In the e-mail chain from her PR advisors (left intact beneath her plea) is a remark about "the ‘sickeningly sexist' coverage" she has suffered to date. Broadwell would do better not to play that card. For she was the one who -- often arrayed in inappropriate clothes -- exploited her gender to gain an entree to people and venues that her credentials could not have secured.
Sadly, it worked.
Organizations that would never have given her a glance had she not been connected to Petraeus welcomed her once she was. Only her access allowed her to command the generous book advance she received -- for something she was unable to write herself. Invitations cascaded in: to a high-level panel at the very Kennedy School that had thrown her out a few years before, to the prestigious Aspen Security Forum, to the annual dinner honoring the forerunner of the CIA, or to a "major conference" on Afghan women and children. "Many members of the UNGA and int'l community, including former POTUSes, PMs, heads of state, and current foreign ministers will be present in the audience," she enthused in a September e-mail, which highlighted her membership on the executive board of such establishments as Women in International Security.
What exactly qualified Broadwell to travel in such circles? What motivation prompted so many of us to fawn over her this way? Why did serious reporters and think-tankers so easily set aside their critical analysis? These are questions the national security community might well ask as we consider the significance of this event.

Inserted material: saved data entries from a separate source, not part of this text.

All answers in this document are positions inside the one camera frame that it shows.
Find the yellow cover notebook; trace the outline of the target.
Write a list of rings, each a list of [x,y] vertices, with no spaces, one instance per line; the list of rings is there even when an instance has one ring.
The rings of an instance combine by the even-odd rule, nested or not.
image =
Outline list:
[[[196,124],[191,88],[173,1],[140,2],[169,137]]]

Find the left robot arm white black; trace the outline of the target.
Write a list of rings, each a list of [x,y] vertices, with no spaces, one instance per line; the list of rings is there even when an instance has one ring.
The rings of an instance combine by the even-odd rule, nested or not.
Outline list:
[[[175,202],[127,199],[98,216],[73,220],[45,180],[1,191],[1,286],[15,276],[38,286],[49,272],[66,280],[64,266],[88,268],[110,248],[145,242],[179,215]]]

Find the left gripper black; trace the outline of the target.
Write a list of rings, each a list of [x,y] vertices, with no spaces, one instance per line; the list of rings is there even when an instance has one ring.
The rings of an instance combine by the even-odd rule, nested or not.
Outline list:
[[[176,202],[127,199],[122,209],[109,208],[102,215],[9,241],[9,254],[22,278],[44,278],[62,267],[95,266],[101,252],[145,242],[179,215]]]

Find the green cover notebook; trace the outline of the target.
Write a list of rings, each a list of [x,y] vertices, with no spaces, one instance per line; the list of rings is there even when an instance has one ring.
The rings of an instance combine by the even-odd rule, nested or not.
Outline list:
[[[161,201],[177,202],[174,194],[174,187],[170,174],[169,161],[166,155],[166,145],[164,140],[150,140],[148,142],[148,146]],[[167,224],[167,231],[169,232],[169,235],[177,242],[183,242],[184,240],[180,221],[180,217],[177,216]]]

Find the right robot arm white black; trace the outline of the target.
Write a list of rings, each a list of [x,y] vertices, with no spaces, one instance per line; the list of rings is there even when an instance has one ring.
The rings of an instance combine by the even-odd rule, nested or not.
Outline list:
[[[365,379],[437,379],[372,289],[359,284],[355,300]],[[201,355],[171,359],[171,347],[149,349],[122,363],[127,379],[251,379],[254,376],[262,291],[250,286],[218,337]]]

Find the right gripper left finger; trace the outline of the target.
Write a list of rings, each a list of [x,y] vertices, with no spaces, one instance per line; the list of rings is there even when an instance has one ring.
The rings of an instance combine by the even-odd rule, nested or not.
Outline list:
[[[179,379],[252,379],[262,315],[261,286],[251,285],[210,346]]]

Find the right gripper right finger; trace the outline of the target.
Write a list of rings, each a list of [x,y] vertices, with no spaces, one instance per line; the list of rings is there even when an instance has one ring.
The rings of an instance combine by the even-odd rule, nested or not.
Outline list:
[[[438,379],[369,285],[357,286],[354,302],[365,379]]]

Not that Petraeus was an innocent bystander. He promoted her into this environment -- and personally ushered her into an inner circle that was increasingly adulatory and resistant to critical views. He, no less than the rest of us, should weigh the quality of the character judgment such a lapse implies. Senior leaders like Petraeus appoint subordinates; they engage in hair-trigger interactions with hard-to-read counterparts. Character judgment matters.
Moreover, the suggestion that this was a purely private affair is inaccurate. Petraeus allowed it to spill over into his professional time and space, and to absorb resources that belonged in the fight. In Kabul, for example, Broadwell went along on so many "battlefield circulations" -- Petraeus's trips to visit subordinate commands aboard helicopters where seats were scarce -- that one staff member asked her if she could stay behind just occasionally, to leave room for officers who were actually working the issues to be discussed. "The general wants me along," the officer told me she replied.
When people are caught in an extramarital affair, and the imaginary world they have been avidly constructing abruptly implodes, leaving them flailing to right themselves amid the sharp-edged rubble, their first instinct is often to try to salvage something, anything. So perhaps Petraeus's energetic spinning in the days following his exposure was to be expected -- especially given his trademark practice of working aggressively to control messages that reflected on him. In this case, the effort was particularly transparent, since quotes from various friends and former staff members kept featuring the same vocabulary.
What was most disappointing was the absence in these statements by surrogates of any expression of remorse for the impact the pair's actions had on the institution that made them: the U.S. military. While a jolt of schadenfreude may have traversed some at news of the scandal, for others it has been deeply troubling. Troops -- whose bravery both Petraeus and Broadwell have often applauded -- are in the line of fire right now, many with their worldview badly dented. Two senior officers I know have spoken of their conversations with rattled company and battalion commanders. Many looked up to Petraeus as the ultimate role model. Others have seen their careers wrecked for much smaller lapses. Damage may be particularly great at the pair's alma mater, West Point. There and in our other military academies, young cadets or midshipmen are struggling, with perhaps more difficulty than before, to absorb lessons on the responsibility that goes with public service.
Repair after a personal crisis of these dimensions can lead to profound growth, but it requires a realization of what went wrong. For the moment, I don't see that either Petraeus or Broadwell, or members of the community that cosseted them, have made that realization. None has yet quite understood that this drama is not all about them.